Task directions: Reprint the listing. Every line must match the original exactly.

Supplied information:
:::::

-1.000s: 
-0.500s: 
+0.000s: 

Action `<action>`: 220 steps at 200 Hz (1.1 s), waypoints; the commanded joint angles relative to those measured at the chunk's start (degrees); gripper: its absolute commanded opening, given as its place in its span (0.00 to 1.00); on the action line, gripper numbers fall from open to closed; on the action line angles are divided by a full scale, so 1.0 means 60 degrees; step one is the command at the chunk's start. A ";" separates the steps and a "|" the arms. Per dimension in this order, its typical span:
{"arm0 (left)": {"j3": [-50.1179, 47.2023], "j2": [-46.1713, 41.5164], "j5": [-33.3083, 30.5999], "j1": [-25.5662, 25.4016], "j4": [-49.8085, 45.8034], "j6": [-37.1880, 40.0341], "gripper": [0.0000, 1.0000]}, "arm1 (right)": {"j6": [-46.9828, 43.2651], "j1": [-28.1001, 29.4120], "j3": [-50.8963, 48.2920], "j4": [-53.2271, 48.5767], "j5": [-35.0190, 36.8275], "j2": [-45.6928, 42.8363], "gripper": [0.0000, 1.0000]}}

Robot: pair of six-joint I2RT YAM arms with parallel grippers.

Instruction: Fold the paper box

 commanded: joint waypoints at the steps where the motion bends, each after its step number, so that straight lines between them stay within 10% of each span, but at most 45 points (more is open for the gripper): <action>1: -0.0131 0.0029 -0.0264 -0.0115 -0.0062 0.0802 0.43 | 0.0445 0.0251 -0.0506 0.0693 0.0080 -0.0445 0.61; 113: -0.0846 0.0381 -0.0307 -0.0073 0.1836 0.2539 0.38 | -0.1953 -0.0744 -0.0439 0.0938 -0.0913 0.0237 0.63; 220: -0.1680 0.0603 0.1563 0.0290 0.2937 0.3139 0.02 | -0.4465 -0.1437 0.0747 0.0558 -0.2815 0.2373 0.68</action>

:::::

Result of this exercise:
-1.000s: 
-0.500s: 
+0.000s: 

Action `<action>`: 220 steps at 200 Hz (1.1 s), waypoints; the commanded joint angles relative to those measured at the chunk's start (degrees); gripper: its absolute commanded opening, given as its place in its span (0.00 to 1.00); on the action line, gripper numbers fall from open to closed; on the action line angles are divided by a full scale, so 1.0 means 60 degrees; step one is the command at the chunk's start. A ";" separates the steps and a "|" the arms. Per dimension in this order, its typical span:
{"arm0 (left)": {"j3": [-50.1179, 47.2023], "j2": [-46.1713, 41.5164], "j5": [-33.3083, 30.5999], "j1": [-25.5662, 25.4016], "j4": [-49.8085, 45.8034], "j6": [-37.1880, 40.0341], "gripper": [0.0000, 1.0000]}, "arm1 (right)": {"j6": [-46.9828, 43.2651], "j1": [-28.1001, 29.4120], "j3": [-50.8963, 48.2920], "j4": [-53.2271, 48.5767], "j5": [-35.0190, 36.8275], "j2": [-45.6928, 42.8363], "gripper": [0.0000, 1.0000]}}

Robot: pair of six-joint I2RT YAM arms with parallel grippers.

Instruction: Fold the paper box

 commanded: joint waypoints at the steps where the motion bends, each after its step number, so that straight lines between them stay within 10% of each span, but at most 45 points (more is open for the gripper): <action>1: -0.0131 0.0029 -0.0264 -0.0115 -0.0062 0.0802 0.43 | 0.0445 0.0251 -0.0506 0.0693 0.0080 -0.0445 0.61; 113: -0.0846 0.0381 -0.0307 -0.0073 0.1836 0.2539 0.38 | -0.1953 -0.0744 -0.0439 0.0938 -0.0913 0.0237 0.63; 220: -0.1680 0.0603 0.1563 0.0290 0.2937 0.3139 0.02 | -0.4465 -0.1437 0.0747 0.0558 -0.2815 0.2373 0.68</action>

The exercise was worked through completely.